A demo for Yoko Taro’s card-based RPG Voice of Cards: The Isle Dragon Roars is now available on Steam.
I played through the demo and was pleasantly surprised at how well Taro’s JRPG storytelling style translates to a game that’s told entirely through cards and a narrator’s voiceover. In a welcome touch, the demo isn’t actually a slice of Voice of Cards’ campaign: it’s set the day before the events of the actual game, which comes out on October 28.
The demo follows three members of the Ivory Order, a peacekeeping group of warriors and magicians tasked by a queen to determine who stole a priceless vial from the castle’s treasury. It starts with fairly standard JRPG tropes, but there’s a warmth to the presentation that’s buoyed by a narrator who seems like a sleepy D&D game master realizing he’s in for a long night of shenanigans from his players.
Voice of Cards is divided into exploration and combat. Exploration is set entirely on a tabletop full of facedown cards arranged in a sort of hexagonal grid, again like a D&D dungeon. As you move from one card to another, surrounding cards are turned face-up to reveal either more paths to walk through, monsters to battle, treasure to unlock, or characters to meet. Enter a town and there’s the usual shops to buy potions and armor, inns, apothecaries, and villagers to chat with. Despite the strictly card-based presentation, each character feels expressive thanks to vivid card animations, like when an old woman asks the Ivory Order to help her get to a doctor, her card wobbling in place to emphasize her busted ankle.
Colorful card art by Kimihiko Fujisaka (of Drakengard fame, and the recent Nier: Replicant remake) gives each character a distinct personality, like a fisherman with a bob cut dressed in a tight leather speedo, or a grandma carrying a kitchen knife with a hint of cutthroat malice.
As is common these days in card games, Voice of Cards draws from the likes of Magic: The Gathering and Hearthstone, though it does a few things differently. Everyone has an attack and defense value. Each turn you produce a gem that’s collected in a little box on the side of the battle. Regular melee attacks are free, but special attacks with elemental infusions or other modifiers will cost a gem or two. The trick is, unlike MtG or Hearthstone, those gems aren’t fully replenished at the start of your next turn, meaning your strategy has to go a little further than just the next attack. Certain attacks also require a dice roll to determine how much damage they deal, lending another layer of luck and strategy to how you use your resources.

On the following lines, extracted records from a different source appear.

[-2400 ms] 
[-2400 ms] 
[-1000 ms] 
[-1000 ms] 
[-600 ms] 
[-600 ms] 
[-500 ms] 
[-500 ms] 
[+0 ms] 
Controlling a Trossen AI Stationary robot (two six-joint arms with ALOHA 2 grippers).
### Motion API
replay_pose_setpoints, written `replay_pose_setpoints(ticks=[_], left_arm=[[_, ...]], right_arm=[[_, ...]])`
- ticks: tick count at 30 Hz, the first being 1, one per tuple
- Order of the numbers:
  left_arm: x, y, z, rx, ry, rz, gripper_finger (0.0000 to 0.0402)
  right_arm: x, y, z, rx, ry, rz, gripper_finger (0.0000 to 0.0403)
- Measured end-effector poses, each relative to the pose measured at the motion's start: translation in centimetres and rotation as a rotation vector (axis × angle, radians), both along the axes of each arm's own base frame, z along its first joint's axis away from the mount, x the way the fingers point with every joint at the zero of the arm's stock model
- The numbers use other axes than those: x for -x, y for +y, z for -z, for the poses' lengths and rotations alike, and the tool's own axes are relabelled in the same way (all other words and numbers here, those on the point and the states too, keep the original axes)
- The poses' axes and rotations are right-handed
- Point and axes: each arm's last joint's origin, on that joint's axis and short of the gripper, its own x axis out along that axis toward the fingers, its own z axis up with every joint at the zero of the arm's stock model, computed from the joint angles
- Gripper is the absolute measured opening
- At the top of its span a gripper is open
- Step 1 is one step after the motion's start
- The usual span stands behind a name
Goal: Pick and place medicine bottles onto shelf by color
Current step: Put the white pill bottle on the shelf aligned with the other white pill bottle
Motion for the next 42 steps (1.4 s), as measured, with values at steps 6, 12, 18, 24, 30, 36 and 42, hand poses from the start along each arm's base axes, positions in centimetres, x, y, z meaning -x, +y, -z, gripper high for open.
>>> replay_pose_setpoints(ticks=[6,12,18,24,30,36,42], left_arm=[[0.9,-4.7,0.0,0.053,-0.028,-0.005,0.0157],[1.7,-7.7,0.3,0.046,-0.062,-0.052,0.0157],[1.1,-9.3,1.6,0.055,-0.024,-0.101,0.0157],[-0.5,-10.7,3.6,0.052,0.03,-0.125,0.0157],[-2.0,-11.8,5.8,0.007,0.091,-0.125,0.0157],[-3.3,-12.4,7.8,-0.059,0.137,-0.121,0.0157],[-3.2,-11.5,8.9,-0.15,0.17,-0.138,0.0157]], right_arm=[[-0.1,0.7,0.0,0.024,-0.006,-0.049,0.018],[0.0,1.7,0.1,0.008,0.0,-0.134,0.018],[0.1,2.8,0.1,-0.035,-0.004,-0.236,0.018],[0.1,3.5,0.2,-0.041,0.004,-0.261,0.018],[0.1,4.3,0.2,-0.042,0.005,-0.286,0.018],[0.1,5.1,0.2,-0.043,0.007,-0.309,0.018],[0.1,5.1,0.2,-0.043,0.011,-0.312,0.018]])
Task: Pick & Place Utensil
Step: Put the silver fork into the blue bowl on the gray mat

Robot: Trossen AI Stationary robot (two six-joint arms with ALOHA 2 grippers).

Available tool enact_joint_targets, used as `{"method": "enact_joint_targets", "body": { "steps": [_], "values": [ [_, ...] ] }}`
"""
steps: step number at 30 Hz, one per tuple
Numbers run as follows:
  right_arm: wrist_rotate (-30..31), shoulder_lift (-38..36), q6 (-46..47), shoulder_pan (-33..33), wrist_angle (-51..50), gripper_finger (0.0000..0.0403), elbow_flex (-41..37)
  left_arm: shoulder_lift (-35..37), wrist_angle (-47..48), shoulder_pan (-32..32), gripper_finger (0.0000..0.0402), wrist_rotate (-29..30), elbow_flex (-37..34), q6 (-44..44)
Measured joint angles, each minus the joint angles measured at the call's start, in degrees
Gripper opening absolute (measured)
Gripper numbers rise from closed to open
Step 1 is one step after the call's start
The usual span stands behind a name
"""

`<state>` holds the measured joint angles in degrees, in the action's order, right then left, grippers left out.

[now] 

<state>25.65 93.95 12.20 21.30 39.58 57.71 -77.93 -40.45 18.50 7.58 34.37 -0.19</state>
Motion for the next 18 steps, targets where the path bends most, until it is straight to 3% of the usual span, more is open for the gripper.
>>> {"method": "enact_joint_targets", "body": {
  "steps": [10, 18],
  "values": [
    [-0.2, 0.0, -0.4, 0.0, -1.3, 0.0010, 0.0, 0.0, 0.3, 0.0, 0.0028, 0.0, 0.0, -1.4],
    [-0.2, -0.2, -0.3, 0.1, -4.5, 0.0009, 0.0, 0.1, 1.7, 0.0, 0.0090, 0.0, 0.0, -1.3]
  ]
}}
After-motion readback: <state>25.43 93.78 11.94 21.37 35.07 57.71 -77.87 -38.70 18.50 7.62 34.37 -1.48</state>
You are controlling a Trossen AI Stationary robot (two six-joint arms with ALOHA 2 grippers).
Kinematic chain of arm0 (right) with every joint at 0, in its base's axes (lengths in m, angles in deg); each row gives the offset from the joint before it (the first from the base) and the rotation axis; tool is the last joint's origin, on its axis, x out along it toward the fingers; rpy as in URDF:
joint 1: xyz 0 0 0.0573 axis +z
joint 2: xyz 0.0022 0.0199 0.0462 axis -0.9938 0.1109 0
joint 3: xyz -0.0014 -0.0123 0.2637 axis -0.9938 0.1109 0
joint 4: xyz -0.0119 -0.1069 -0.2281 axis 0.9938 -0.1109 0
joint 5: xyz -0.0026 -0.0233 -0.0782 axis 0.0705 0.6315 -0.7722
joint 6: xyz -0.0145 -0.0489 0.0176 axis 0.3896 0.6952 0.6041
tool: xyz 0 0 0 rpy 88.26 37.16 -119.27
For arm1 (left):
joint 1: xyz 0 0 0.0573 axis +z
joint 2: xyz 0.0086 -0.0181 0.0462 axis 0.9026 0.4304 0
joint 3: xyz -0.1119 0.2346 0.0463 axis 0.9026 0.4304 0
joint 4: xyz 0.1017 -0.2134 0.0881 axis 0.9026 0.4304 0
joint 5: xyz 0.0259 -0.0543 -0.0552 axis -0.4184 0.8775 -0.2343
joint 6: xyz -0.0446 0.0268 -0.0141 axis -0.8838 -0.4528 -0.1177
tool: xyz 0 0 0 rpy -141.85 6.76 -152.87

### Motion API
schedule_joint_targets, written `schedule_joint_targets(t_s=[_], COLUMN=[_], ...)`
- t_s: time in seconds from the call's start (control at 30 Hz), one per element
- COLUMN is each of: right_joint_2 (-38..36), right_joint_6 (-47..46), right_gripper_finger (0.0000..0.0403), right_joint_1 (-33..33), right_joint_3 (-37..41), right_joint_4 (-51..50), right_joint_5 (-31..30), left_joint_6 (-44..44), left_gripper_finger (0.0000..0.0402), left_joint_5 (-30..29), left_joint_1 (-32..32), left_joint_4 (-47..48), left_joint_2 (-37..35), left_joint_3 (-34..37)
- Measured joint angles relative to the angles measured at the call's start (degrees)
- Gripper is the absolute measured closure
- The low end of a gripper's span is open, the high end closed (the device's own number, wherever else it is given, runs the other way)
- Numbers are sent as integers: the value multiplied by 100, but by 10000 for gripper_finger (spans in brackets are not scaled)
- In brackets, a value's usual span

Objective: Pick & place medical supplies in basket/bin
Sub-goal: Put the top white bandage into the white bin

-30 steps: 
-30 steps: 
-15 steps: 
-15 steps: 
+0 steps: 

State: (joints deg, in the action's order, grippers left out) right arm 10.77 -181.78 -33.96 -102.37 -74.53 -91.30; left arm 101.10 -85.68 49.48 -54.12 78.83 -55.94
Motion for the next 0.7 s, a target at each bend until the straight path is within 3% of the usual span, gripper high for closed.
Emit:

Despite the fairly simple JRPG atmosphere, I enjoyed my short time with Voice of Cards thanks to the wonderful character illustrations. Even though it was my first time playing, it felt like I was getting together with some old friends to go dungeon crawling. I have no doubt that the full game will reveal more of creator Yoko Taro’s personal touch. Nier series composer Keiichi Okabe also adds a more modest, acoustic take on his usual fantasy music.